*Problem to solve*
Copy out the data in full and exactly, passing over the pictures.

*Dataset extract*
=-=-=-=-=

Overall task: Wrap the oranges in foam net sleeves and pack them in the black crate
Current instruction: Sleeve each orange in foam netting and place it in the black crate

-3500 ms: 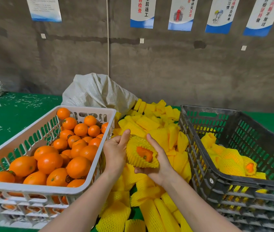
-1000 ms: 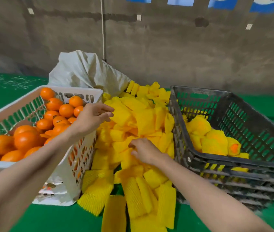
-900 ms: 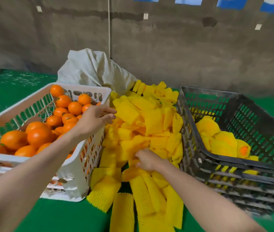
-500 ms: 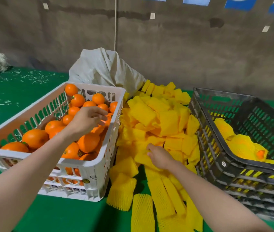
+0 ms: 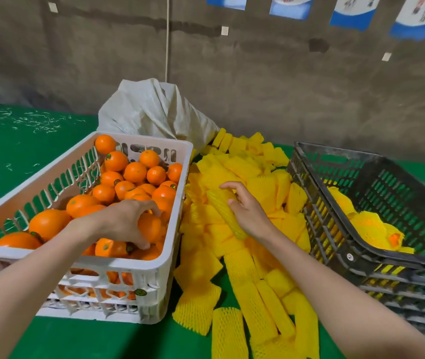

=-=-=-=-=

*Solved exercise*
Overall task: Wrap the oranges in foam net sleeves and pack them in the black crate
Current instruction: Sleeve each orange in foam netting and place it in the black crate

-3500 ms: 
-1000 ms: 
-900 ms: 
-500 ms: 
+0 ms: 

For this exercise, nothing more remains to be done.